* [Activity]:
Copy every line of the data that contains the string "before".

+++++

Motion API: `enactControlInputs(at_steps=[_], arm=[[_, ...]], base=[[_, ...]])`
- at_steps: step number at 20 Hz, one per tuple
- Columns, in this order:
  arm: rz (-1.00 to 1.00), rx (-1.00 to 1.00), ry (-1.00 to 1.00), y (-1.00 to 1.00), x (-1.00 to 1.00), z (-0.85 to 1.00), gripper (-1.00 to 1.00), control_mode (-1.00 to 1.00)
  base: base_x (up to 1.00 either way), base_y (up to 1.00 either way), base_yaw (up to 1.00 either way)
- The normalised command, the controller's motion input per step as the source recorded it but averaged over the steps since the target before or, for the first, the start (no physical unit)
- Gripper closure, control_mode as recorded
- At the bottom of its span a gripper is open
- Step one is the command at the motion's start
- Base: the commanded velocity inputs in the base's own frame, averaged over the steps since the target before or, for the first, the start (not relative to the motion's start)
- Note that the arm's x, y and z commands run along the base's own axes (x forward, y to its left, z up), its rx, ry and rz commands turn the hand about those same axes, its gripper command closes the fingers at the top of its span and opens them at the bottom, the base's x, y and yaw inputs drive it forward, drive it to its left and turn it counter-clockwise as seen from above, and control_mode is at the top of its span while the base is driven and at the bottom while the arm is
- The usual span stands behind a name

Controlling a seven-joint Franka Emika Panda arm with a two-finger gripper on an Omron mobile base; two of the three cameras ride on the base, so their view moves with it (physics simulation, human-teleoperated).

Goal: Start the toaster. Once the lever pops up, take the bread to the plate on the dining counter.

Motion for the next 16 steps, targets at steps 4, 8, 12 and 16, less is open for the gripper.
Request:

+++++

* [Exercise response]:
- The normalised command, the controller's motion input per step as the source recorded it but averaged over the steps since the target before or, for the first, the start (no physical unit)
- Base: the commanded velocity inputs in the base's own frame, averaged over the steps since the target before or, for the first, the start (not relative to the motion's start)

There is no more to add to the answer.